PROBLEM STATEMENT:
Copy the records below exactly, but leave out any picture they contain.

GIVEN ENTRIES:
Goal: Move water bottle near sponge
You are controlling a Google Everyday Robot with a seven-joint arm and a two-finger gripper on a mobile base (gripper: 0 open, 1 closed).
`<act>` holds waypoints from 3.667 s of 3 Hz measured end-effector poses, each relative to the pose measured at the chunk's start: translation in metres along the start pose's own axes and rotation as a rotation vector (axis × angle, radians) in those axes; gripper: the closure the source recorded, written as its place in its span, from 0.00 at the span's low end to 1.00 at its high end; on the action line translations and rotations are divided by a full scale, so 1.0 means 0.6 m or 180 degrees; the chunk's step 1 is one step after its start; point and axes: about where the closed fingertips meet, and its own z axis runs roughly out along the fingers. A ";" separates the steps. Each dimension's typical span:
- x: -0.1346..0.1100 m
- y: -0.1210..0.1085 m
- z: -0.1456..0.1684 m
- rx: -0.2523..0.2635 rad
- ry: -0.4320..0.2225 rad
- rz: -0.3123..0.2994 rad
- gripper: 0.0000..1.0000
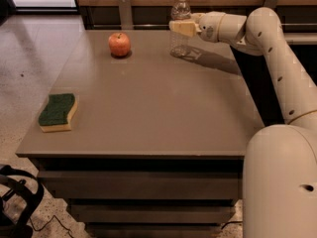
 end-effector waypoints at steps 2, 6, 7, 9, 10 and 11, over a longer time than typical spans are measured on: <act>0.002 0.006 0.011 -0.0031 0.0002 0.0007 1.00; -0.050 0.066 -0.031 -0.0170 -0.0043 -0.0104 1.00; -0.066 0.099 -0.051 -0.0216 -0.0069 -0.0142 1.00; -0.080 0.208 -0.083 -0.0274 0.0036 -0.0161 1.00; -0.081 0.267 -0.087 -0.0306 0.0125 -0.0146 1.00; -0.071 0.326 -0.077 -0.0403 0.0136 -0.0149 1.00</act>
Offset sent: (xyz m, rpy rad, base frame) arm 0.0004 0.0034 -0.0009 0.0006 0.0013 0.0043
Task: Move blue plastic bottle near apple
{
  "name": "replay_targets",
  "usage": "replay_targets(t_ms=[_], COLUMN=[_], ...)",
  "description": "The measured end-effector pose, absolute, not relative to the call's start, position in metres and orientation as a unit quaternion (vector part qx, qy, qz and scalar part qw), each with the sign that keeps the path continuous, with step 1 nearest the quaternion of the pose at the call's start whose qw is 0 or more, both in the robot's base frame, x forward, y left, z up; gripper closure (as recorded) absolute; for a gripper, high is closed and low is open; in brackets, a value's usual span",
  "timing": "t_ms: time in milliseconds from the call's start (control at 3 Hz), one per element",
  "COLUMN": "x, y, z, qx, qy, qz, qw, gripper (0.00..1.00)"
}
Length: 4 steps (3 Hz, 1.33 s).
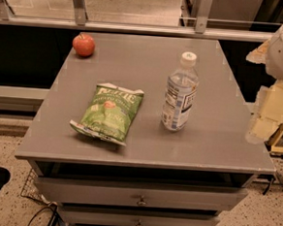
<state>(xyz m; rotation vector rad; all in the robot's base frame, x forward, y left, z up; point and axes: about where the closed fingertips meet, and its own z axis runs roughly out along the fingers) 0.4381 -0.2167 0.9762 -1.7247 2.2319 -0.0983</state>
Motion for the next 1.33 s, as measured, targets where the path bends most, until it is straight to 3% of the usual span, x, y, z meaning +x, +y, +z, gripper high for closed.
replay_targets(t_ms=[667,1333], x=[0.439,0.454], y=[-0.211,-0.191], z=[0.973,0.947], qx=[-0.602,-0.563], qy=[0.776,0.751], qz=[-0.014,0.087], qw=[0.189,0.334], gripper=[0.0,0.0])
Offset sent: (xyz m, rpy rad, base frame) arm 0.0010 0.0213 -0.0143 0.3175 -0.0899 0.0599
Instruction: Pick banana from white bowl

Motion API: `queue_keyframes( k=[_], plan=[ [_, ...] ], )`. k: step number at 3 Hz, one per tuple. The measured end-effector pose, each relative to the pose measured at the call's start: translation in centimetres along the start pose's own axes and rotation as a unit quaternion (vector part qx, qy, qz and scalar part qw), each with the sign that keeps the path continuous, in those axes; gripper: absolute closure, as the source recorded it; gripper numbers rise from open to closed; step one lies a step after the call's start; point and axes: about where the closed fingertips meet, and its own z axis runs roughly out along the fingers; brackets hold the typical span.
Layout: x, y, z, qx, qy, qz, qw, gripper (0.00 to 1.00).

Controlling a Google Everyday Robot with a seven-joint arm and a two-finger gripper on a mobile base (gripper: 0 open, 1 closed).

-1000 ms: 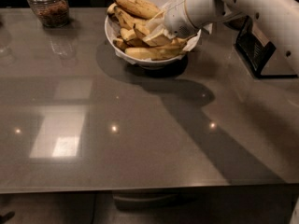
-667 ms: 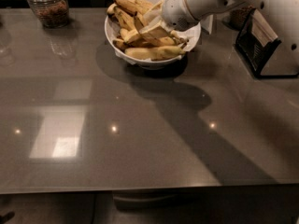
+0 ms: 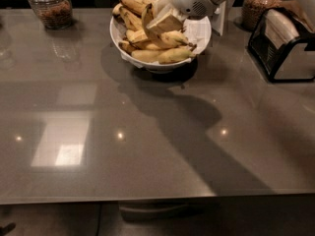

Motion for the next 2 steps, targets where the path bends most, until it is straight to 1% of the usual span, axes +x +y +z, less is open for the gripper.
queue_keyframes(
  k=[1, 2],
  plan=[
    [-0.1, 1.8, -1.7, -0.028, -0.001, 0.024, 0.9993, 1.0],
    [-0.4, 3.7, -3.3, -0.048, -0.009, 0.045, 0.9978, 1.0]
  ],
)
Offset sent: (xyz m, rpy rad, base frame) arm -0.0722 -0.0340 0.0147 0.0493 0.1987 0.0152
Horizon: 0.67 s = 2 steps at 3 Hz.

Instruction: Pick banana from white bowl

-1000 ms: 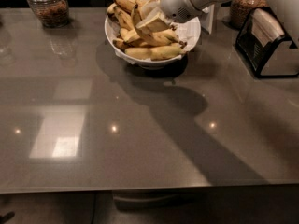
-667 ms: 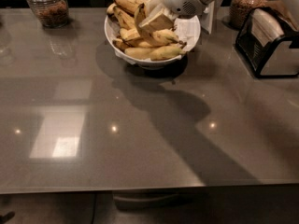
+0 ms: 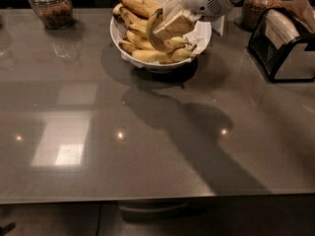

ANSWER FOR THIS EXERCISE:
Goal: Move water bottle near sponge
You are controlling a Google Everyday Robot with a seven-joint arm and a two-finger gripper on a mobile base (gripper: 0 open, 1 closed).
`<act>` holds waypoints from 3.667 s of 3 Hz measured end-effector poses, each relative to the pose measured at the chunk's start: translation in metres along the start pose's own axes and rotation as a rotation vector (axis × angle, radians) in those axes; gripper: the closure the source recorded, written as its place in its span, from 0.00 at the span's low end to 1.00 at its high end; on the action line translations and rotations are divided by a full scale, so 1.0 means 0.6 m or 180 degrees; the chunk's step 1 is one step after its start; point and axes: about where the closed fingertips meet, and its own z axis runs roughly out along the fingers. A ";" separates the steps. Each dimension's typical span:
- x: -0.1346..0.1100 m
- y: -0.1210..0.1085 m
- z: -0.1456..0.1684 m
- rx: -0.2523..0.2635 rad
- ry: -0.4320..0.2225 rad
- rz: -0.3123..0.2994 rad
- gripper: 0.0000..1.0000
 end-effector waypoints at steps 2, 6, 7, 9, 10 and 11, over a longer time than typical spans are measured on: <act>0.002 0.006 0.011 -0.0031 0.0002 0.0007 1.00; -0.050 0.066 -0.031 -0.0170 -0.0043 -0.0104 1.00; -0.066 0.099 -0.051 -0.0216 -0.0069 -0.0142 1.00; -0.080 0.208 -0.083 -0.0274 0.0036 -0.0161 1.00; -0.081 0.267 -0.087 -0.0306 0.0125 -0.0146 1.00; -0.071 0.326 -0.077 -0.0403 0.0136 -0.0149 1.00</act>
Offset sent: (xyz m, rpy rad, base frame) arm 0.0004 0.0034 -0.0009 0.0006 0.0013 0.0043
Task: Move blue plastic bottle near apple
{
  "name": "replay_targets",
  "usage": "replay_targets(t_ms=[_], COLUMN=[_], ...)",
  "description": "The measured end-effector pose, absolute, not relative to the call's start, position in metres and orientation as a unit quaternion (vector part qx, qy, qz and scalar part qw), each with the sign that keeps the path continuous, with step 1 nearest the quaternion of the pose at the call's start whose qw is 0 or more, both in the robot's base frame, x forward, y left, z up; gripper closure (as recorded) absolute; for a gripper, high is closed and low is open; in brackets, a value's usual span",
  "timing": "t_ms: time in milliseconds from the call's start (control at 3 Hz), one per element",
  "COLUMN": "x, y, z, qx, qy, qz, qw, gripper (0.00..1.00)"
}
Length: 4 steps (3 Hz, 1.33 s).
<state>(xyz m; rotation vector rad; all in the robot's base frame, x forward, y left, z up; point and axes: about where the closed fingertips meet, and its own z axis runs roughly out along the fingers) 0.4381 -0.2167 0.9762 -1.7247 2.2319 -0.0983</state>
Motion for the next 1.33 s, as measured, targets where the path bends most, until it is straight to 3% of the usual span, x, y, z meaning +x, +y, +z, gripper high for closed.
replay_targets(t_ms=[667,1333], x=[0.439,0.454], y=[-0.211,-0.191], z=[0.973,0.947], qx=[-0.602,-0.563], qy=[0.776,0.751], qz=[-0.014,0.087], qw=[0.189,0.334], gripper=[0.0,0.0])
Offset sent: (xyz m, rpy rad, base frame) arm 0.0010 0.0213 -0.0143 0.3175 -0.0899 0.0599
Instruction: Pick banana from white bowl

Motion API: `queue_keyframes( k=[_], plan=[ [_, ...] ], )`. k: step number at 3 Hz, one per tuple. The measured end-effector pose, each relative to the pose measured at the call's start: translation in centimetres along the start pose's own axes and rotation as a unit quaternion (vector part qx, qy, qz and scalar part qw), each with the sign that keeps the path continuous, in those axes; gripper: absolute closure, as the source recorded it; gripper numbers rise from open to closed; step one lies a step after the call's start; point and axes: about where the closed fingertips meet, and its own z axis runs roughly out along the fingers; brackets hold the typical span.
Layout: x, y, z, qx, qy, qz, qw, gripper (0.00 to 1.00).

Controlling a Google Everyday Robot with a seven-joint arm and a two-finger gripper on a mobile base (gripper: 0 open, 1 closed).

-1000 ms: 
-667 ms: 
+0 ms: 

Motion for the next 2 steps, targets where the path bends most, until it is straight to 1% of the usual span, axes +x +y +z, less is open for the gripper.
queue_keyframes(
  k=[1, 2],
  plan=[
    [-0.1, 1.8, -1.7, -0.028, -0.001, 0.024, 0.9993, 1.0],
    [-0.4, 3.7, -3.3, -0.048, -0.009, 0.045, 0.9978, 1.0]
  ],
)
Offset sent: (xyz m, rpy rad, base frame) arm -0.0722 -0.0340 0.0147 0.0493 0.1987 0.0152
Horizon: 0.67 s = 2 steps at 3 Hz.

Instruction: Pick banana from white bowl

-1000 ms: 
-667 ms: 
+0 ms: 

The answer has been written out in full.